Bertha Benz may be a relatively unknown name in the automotive world, but her role in making history is unmatched. Unconcerned by public opinion and determined to make things happen, she took action when Carl Benz’s new invention failed to take off – literally! In an audacious move that made headlines across Germany (and likely beyond), she embarked on an unprecedented 66-mile journey from Mannheim to Pforzheim at the wheel of their vehicle – with nothing more than some supplies and two brave sons for company. That was August 1888; little did they know then that this adventure would lead to automotive innovation.
When she set off to drive the first ever Motorwagen, her goal wasn’t just self-satisfaction – it was publicity! But when those wooden brakes started failing on her long journey, this determined driver didn’t stop there. Nope – Ms Benz innovated like nobody’s business and fixed them with what we now know as brake pads: made of leather and affectionately nicknamed “break linings.” Her legacy continues to inspire today; without any overstatement necessary –Bertha is undoubtedly among the most influential women in automotive history!
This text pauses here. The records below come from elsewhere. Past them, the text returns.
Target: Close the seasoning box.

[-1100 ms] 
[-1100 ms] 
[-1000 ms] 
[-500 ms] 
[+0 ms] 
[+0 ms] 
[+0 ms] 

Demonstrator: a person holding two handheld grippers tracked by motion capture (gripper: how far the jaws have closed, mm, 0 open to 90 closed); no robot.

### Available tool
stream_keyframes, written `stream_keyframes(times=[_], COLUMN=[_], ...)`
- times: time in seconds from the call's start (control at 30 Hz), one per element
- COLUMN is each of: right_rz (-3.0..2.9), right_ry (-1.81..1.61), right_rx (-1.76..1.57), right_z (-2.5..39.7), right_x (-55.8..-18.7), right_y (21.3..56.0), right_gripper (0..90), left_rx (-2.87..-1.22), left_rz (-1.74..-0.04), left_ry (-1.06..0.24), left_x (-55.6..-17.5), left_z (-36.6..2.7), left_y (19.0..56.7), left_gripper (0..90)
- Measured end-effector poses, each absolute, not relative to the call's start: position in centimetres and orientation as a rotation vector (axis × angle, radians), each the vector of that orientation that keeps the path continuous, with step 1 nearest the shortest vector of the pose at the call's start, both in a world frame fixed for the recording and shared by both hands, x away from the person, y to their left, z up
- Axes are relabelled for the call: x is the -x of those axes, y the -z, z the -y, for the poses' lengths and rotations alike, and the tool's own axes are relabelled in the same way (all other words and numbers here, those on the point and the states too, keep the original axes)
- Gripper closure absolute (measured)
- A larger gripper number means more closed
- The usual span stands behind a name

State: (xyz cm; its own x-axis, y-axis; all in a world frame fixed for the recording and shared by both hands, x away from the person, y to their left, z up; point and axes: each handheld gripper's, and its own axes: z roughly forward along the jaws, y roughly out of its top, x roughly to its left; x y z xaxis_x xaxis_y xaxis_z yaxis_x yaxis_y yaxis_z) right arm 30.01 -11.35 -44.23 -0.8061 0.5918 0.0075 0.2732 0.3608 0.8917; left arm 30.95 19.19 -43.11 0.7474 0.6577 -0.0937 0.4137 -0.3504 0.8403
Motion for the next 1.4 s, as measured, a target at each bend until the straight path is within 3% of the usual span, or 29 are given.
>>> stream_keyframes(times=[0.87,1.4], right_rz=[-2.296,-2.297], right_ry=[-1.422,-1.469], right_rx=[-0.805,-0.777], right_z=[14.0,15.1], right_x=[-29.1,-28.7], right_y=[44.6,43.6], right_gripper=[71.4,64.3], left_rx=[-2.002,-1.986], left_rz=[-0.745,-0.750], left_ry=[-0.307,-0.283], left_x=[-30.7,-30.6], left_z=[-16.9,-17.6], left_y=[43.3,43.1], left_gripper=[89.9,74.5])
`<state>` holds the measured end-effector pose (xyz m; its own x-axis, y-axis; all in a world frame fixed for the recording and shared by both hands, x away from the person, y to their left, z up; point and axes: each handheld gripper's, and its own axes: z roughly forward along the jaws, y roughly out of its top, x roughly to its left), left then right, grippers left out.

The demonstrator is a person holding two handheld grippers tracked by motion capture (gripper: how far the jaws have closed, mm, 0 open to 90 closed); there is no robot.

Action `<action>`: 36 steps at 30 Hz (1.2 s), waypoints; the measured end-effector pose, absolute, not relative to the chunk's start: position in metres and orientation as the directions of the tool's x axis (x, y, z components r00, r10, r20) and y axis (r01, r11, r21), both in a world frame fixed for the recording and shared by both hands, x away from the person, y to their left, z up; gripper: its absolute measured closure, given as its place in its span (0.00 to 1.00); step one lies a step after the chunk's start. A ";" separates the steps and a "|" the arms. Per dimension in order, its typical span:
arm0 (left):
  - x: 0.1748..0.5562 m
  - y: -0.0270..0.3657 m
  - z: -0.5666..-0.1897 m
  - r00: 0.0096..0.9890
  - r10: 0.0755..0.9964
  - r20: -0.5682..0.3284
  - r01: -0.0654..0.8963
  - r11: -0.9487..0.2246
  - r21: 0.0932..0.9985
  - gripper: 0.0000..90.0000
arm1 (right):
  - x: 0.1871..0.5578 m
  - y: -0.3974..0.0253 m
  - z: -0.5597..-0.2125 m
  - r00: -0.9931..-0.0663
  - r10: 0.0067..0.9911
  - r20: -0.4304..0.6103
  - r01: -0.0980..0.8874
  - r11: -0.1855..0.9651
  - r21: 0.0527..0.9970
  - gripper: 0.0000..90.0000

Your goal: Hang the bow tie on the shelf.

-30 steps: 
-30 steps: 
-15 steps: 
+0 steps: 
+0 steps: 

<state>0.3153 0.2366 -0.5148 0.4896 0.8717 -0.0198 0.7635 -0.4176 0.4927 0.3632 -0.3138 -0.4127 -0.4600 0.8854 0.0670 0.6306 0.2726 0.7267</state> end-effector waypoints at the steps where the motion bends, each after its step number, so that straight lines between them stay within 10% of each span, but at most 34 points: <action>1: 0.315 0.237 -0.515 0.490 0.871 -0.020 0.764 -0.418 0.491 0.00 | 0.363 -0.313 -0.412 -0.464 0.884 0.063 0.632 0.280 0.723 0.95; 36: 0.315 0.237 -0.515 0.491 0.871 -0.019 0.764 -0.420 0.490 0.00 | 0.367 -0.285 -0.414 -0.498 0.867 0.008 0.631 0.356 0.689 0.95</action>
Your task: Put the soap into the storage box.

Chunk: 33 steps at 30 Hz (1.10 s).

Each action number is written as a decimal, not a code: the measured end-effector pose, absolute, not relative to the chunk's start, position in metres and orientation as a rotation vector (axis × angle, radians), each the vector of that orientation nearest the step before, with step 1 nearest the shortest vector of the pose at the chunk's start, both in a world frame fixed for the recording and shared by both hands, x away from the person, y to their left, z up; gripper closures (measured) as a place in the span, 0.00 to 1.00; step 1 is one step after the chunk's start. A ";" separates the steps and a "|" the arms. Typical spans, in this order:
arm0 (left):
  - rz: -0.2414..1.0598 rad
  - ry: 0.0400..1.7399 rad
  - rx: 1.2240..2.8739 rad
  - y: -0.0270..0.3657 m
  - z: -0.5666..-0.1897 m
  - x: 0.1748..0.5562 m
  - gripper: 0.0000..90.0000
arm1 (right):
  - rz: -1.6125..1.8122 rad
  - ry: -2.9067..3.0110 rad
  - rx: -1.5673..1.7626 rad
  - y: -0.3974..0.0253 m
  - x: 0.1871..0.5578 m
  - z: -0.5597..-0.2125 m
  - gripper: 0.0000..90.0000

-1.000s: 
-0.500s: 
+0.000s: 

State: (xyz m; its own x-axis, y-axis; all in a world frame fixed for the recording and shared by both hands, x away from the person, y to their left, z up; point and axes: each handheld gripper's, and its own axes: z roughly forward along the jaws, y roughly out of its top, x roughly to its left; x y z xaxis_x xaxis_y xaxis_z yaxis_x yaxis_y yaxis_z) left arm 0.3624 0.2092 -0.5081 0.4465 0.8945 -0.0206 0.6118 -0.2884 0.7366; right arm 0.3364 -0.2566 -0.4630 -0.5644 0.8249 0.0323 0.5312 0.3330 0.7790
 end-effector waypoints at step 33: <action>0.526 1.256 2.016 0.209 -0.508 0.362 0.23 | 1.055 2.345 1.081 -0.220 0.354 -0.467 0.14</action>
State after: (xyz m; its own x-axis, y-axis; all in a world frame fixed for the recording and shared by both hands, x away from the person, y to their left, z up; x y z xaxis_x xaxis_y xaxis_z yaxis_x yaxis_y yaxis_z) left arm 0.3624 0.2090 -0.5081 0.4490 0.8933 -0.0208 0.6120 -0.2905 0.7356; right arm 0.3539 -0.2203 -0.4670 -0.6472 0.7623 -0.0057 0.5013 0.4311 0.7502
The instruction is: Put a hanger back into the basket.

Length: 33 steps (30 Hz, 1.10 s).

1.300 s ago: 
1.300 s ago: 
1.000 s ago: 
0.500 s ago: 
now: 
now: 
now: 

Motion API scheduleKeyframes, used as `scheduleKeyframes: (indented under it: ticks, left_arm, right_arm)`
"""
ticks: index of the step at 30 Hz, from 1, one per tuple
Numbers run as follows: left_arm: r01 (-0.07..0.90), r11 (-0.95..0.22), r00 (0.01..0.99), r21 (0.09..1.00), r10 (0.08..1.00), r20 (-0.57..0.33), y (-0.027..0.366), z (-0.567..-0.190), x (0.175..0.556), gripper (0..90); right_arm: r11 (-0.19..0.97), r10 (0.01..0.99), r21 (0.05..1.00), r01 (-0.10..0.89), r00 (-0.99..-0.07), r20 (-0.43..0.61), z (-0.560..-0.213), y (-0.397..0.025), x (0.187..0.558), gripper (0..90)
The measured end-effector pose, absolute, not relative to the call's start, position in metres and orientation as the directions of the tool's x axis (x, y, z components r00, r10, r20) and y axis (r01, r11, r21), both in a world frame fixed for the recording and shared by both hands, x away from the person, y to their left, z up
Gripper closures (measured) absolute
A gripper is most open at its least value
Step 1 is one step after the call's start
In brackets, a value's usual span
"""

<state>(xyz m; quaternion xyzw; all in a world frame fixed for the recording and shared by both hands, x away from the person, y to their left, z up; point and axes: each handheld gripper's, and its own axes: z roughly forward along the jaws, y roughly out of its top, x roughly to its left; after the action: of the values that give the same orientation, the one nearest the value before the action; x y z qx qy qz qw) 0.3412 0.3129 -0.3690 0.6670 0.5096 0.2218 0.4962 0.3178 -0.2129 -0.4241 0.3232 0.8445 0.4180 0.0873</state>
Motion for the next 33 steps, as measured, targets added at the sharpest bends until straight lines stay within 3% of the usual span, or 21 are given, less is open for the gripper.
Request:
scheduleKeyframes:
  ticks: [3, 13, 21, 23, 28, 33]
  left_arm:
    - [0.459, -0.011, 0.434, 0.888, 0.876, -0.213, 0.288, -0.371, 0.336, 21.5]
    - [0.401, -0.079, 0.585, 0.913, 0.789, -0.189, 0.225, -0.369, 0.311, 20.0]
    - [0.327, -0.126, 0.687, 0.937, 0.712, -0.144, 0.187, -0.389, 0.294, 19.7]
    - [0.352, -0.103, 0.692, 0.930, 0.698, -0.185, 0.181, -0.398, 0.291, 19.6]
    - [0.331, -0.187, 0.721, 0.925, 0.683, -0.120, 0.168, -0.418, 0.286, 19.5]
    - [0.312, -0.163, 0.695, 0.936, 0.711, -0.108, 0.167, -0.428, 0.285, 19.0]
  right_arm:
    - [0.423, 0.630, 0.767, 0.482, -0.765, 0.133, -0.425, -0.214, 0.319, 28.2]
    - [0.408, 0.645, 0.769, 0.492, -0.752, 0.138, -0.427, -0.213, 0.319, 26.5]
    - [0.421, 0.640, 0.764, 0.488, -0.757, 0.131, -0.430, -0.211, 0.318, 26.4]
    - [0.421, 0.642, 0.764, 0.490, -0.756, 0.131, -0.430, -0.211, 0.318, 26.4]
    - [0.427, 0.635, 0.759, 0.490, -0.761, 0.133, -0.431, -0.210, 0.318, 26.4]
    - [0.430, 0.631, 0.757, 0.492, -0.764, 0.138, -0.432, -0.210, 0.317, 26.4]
After the sudden passing of her father and mother, Jenell Ross was thrust into an unexpected situation: taking over a family business. In 2010 she found herself in control of Bob Ross Automotive—the pioneering auto dealership owned by Robert (Bob) Sr., who first broke barriers as the U.S.’s first African American International Harvester Dealer. Fast forward to today, and Ms.Ross has become not just President but also Chairwoman of AIDA — making history once more as America’s only second generation female African-American Auto dealer! Throw Mercedes Benz, Buick GMC Alfa Romeo & Fiat on top that too– it’s clear this powerhouse is no ordinary woman!
After a successful run as assistant attorney general in Georgia, Juanita Powell Baranco decided to take her talents and business acumen elsewhere. She partnered up with her husband Gregory Baranco to co-found the now titanic Baranco Automotive Group back in ’78 – one of the first African American owned dealerships around Atlanta! Thirty years later their incredible efforts have paid off; their portfolio consists of multiple Mercedes-Benz’s, Acura’s and has clocked annual sales at an impressive $100 million dollars all told.
In spring of 1899, Wilhelmine Erhardt made a bold statement by demolishing the outdated notion that motor vehicles were solely for men. Wife to Gustav Erhardt – manager at Germany’s Eisenhach vehicle factory and an enthusiast in her own right – she wasn’t content with just admiring from afar; instead joining him on his ambitious cross-border trip (Innsbruck, Austria to Munich). And though it took two more years before getting behind the wheel herself , when she finally did – during 1901’s long-distance tour through Hainich mountain range – Wilhelmine almost bagged top spot!
No more hands or feet needed! In 1903, Mary Anderson revolutionized the driving experience in New York City with her world-changing invention: an automatic windshield wiper blade that could eliminate any rain and snow issues on a car’s windows. A true visionary, she was granted US Patent Number 743,801 for this “Window-cleaning device” – meaning you can now drive through stormy weather without needing to get out every few minutes just to wipe off your windshield!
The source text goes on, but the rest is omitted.